Souvenez-vous d'Eva ...

Eva

Souvenez vous d'Eva ...

               Bien que protégés par la maison de l'alizé frais de décembre , tous les invités présents à       la table d'hôte, dressée sur la terrasse, frissonnaient...

Même l'eau de la piscine se troublait en écoutant Eva la rousse ...

Ses yeux verts et ses formes pleines auraient suffi à capter l'attention de tous les convives .

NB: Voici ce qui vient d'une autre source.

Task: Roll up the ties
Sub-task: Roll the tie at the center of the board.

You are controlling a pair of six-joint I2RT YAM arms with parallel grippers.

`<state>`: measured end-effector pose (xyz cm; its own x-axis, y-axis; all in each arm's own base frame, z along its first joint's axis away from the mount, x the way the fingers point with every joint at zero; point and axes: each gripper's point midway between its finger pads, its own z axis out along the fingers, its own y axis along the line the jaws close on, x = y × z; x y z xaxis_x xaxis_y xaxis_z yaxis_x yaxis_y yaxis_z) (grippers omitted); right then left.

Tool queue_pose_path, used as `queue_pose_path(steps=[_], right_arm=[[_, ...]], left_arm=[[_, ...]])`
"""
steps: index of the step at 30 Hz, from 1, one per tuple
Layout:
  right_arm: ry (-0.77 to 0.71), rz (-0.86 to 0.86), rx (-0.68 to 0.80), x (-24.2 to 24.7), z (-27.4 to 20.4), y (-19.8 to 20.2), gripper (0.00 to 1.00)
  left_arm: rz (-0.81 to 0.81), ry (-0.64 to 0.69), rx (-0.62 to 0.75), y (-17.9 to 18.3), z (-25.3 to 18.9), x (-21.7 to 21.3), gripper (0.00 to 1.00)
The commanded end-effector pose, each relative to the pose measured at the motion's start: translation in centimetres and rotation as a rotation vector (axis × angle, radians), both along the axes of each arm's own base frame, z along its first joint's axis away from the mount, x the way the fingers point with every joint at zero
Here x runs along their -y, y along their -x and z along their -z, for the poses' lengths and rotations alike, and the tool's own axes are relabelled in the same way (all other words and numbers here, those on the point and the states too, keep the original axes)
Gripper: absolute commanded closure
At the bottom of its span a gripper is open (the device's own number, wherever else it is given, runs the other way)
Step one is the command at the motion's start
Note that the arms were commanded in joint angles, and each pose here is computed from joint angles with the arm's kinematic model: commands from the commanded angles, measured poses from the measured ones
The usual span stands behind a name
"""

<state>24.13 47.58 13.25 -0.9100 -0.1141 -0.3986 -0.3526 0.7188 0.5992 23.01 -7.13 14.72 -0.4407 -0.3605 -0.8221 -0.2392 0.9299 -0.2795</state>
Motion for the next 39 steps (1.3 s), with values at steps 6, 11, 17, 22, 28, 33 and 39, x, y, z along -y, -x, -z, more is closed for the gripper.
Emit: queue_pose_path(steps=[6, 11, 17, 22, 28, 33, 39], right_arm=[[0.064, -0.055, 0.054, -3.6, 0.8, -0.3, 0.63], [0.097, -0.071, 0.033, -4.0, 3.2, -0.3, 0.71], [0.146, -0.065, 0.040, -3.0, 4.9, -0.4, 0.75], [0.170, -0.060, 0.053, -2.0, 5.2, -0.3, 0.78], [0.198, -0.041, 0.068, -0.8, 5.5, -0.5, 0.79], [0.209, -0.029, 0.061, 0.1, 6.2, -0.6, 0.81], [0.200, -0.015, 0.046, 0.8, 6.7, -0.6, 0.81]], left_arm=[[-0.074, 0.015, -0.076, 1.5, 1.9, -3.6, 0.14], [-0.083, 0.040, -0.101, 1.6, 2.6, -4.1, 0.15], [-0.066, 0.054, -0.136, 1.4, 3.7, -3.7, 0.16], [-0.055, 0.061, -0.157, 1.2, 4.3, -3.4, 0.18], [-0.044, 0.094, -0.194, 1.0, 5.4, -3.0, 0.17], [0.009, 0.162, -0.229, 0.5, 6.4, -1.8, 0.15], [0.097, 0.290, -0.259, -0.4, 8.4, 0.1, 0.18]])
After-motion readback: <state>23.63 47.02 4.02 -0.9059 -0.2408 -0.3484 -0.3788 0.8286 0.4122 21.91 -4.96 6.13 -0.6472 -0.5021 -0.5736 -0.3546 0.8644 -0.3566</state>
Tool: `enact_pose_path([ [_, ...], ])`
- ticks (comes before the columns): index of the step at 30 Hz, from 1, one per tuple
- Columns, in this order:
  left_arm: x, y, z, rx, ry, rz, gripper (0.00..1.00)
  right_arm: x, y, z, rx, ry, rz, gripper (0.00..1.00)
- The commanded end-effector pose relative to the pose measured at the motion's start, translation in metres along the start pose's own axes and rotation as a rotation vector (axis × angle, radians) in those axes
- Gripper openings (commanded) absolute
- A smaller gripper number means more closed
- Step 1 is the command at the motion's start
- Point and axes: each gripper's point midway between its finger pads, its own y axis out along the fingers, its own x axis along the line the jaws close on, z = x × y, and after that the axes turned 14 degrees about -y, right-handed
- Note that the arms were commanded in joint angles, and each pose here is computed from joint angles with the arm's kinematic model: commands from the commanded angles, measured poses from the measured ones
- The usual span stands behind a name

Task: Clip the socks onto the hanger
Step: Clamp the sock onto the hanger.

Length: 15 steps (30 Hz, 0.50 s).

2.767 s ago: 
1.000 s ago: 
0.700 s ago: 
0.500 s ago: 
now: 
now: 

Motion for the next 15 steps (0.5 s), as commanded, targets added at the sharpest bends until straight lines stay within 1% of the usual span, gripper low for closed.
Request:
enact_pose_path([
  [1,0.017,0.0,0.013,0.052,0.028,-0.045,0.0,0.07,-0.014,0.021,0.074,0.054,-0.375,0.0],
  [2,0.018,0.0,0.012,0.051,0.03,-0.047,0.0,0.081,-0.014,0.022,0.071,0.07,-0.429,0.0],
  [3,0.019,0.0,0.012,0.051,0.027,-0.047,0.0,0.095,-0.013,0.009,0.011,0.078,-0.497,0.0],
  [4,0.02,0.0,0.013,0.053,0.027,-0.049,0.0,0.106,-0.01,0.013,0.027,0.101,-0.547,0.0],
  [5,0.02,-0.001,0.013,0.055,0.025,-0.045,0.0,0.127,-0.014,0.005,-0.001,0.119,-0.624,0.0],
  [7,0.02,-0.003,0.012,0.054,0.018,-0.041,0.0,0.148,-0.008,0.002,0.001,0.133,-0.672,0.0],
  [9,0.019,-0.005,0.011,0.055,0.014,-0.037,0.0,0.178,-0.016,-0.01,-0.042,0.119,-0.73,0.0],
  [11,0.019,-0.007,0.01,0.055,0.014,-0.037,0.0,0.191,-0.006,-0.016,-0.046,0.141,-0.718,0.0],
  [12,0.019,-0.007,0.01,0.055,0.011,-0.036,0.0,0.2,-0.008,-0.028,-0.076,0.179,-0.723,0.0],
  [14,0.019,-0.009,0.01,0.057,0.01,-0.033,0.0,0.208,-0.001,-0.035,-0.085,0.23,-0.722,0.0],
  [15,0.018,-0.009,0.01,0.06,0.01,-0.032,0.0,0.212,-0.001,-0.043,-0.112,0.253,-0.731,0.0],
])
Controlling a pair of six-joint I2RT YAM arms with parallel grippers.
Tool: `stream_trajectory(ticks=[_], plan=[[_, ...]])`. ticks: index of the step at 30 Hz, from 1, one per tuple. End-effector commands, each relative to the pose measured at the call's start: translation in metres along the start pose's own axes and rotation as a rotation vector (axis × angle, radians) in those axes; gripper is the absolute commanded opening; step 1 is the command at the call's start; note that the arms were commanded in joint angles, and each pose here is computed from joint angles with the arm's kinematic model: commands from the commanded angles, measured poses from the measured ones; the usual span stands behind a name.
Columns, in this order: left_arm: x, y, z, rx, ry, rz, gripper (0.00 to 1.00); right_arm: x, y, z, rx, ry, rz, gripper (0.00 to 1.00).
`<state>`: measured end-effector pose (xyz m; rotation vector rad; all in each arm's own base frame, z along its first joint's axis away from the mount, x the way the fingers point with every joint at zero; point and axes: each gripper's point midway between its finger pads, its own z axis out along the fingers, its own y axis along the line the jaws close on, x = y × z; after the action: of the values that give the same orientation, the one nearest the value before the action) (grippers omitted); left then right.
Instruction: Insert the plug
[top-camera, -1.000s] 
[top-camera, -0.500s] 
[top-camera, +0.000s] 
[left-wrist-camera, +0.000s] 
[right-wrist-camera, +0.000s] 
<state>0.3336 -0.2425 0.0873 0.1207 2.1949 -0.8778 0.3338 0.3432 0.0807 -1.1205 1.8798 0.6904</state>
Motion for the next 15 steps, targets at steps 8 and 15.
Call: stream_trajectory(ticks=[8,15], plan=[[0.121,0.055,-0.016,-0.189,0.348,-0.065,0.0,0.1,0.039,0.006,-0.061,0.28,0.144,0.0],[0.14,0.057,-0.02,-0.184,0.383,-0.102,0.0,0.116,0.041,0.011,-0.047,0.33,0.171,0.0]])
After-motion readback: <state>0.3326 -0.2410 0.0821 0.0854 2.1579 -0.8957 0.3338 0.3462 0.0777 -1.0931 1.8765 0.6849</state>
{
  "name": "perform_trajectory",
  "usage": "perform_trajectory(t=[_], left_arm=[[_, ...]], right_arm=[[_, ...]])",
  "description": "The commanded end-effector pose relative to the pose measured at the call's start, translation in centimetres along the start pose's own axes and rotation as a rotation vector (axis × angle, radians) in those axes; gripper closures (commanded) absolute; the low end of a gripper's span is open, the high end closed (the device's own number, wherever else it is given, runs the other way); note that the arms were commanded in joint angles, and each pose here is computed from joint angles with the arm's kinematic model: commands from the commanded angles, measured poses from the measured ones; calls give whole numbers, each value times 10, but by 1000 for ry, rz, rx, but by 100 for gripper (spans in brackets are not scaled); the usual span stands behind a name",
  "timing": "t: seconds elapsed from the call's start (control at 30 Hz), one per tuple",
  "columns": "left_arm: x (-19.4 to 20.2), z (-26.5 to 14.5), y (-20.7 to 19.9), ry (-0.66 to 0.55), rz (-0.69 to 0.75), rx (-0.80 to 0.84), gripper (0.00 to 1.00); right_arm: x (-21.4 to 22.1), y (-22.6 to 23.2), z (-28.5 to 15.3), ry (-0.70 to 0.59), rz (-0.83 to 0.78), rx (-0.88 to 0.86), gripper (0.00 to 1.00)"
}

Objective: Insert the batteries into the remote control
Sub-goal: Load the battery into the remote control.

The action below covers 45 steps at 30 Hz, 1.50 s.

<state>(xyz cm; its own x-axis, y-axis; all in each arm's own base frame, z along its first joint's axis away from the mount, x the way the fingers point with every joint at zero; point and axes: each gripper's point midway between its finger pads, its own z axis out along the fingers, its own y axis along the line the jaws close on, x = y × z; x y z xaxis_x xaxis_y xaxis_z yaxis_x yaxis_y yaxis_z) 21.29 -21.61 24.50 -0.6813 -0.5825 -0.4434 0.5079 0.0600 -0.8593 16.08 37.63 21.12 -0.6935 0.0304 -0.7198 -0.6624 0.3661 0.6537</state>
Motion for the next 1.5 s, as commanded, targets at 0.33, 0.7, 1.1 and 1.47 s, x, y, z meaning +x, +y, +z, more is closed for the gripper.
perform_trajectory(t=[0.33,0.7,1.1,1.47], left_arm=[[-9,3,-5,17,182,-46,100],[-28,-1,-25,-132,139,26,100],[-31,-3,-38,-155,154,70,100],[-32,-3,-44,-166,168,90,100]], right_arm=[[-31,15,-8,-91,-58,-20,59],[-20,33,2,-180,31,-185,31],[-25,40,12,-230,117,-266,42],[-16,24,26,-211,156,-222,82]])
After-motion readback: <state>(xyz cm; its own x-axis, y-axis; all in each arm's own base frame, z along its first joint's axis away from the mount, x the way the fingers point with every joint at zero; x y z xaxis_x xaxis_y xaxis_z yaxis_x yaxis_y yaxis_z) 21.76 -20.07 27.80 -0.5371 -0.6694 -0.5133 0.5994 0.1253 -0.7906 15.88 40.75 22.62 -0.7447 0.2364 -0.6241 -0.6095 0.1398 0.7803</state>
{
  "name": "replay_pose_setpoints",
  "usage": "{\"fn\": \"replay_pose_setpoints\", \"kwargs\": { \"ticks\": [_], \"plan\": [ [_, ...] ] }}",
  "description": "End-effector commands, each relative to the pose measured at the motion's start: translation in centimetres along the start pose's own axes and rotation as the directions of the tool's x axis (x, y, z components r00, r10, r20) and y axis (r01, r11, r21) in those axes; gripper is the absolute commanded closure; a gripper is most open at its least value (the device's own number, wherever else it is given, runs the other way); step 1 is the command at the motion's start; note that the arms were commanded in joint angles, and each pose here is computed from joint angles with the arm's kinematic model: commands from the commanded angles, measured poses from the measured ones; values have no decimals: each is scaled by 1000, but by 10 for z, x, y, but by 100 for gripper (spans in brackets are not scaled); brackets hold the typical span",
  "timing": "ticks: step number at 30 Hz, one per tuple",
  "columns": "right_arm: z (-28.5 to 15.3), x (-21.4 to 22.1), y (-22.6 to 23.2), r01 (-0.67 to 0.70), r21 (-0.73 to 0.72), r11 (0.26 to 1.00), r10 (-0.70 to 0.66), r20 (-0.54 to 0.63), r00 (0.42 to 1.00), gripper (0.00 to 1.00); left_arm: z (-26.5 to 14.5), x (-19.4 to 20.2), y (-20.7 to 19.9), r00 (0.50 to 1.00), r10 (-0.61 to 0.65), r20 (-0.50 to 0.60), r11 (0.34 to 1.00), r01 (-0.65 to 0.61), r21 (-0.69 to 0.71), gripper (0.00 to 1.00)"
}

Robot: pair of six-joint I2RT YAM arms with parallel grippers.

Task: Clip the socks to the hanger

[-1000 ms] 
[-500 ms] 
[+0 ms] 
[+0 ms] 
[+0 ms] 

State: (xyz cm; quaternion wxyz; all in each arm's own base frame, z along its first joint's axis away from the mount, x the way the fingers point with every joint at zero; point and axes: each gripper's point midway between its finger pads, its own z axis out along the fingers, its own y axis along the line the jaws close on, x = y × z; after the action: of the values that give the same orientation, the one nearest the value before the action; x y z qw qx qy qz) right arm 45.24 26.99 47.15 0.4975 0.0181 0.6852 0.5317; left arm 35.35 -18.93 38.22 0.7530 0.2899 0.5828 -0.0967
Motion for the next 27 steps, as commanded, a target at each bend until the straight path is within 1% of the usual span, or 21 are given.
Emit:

Personne ne la connaissait ; pendant tout le repas , je n'avais pas été le seul à diriger la conversation vers elle pour le plaisir de voir bouger ses lèvres humides , savoir aussi ce qui l'avait amenée à se joindre à nous ce soir de lune ...

Même le regard des femmes se faisait interrogateur en essayant de croiser ses yeux verts ... alors imaginez celui des hommes qui la caressaient, la déshabillaient, la couchaient dans leurs rêves ...

Qui se souvient de ce que nous avons pu manger ce soir là.

Il fallait faire un effort pour la quitter, ne serait-ce qu'un instant.

Il aura fallu les vapeurs lourdes de quelques Saint Emilion (Dieu le garde ...) , pour que les langues se délient, osent poser les questions ... qu'elle nous dise pourquoi elle existait, et pour qui ?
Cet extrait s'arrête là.